_Data below_:
....

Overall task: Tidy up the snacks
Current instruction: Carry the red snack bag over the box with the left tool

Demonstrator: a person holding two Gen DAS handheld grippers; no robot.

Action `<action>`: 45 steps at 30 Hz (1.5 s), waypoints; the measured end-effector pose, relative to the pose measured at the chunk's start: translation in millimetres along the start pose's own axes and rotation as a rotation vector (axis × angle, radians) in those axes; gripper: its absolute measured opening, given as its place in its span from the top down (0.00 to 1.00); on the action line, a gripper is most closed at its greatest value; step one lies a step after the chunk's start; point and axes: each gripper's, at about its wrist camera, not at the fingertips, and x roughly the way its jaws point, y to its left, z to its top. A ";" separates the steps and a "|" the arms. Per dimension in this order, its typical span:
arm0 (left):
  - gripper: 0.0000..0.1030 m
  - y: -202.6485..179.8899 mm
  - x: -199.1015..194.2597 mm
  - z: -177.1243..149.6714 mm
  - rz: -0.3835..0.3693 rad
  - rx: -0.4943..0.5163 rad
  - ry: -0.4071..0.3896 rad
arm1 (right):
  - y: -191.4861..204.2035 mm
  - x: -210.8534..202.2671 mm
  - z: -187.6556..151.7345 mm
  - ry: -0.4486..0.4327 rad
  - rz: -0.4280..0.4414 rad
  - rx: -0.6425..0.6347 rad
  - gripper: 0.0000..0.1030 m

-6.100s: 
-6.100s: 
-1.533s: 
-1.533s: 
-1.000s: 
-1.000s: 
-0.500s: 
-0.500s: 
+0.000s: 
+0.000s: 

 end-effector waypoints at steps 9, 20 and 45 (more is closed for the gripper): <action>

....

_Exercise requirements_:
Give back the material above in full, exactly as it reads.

_Your response_:
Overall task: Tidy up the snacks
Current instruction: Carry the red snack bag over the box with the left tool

Demonstrator: a person holding two Gen DAS handheld grippers; no robot.

Action `<action>`: 45 steps at 30 Hz (1.5 s), waypoints; the measured end-effector pose, relative to the pose measured at the chunk's start: translation in millimetres along the start pose's own axes and rotation as a rotation vector (axis × angle, radians) in those axes; gripper: its absolute measured opening, given as its place in its span from the top down (0.00 to 1.00); on the action line, a gripper is most closed at its greatest value; step one lies a step after the chunk's start; point and axes: each gripper's, at about its wrist camera, not at the fingertips, and x roughly the way its jaws point, y to its left, z to its top. A ";" separates the steps and a "|" the arms. Per dimension in this order, its typical span:
arm0 (left):
  - gripper: 0.0000..0.1030 m
  - y: -202.6485..179.8899 mm
  - x: -199.1015..194.2597 mm
  - z: -177.1243..149.6714 mm
  - rz: -0.3835..0.3693 rad
  - rx: -0.4943..0.5163 rad
  - ry: -0.4071..0.3896 rad
arm1 (right):
  - y: -191.4861..204.2035 mm
  - x: -210.8534..202.2671 mm
  - z: -187.6556..151.7345 mm
  - ry: -0.4486..0.4327 rad
  - rz: -0.4280..0.4414 rad
  - rx: -0.6425..0.6347 rad
  - gripper: 0.0000..0.1030 m

-6.100s: 
-6.100s: 
-1.533s: 
-1.533s: 
-1.000s: 
-1.000s: 
-0.500s: 
-0.500s: 
+0.000s: 
+0.000s: 

 end-effector waypoints at steps 9, 20 and 45 (more is closed for the gripper): <action>

This concludes the response.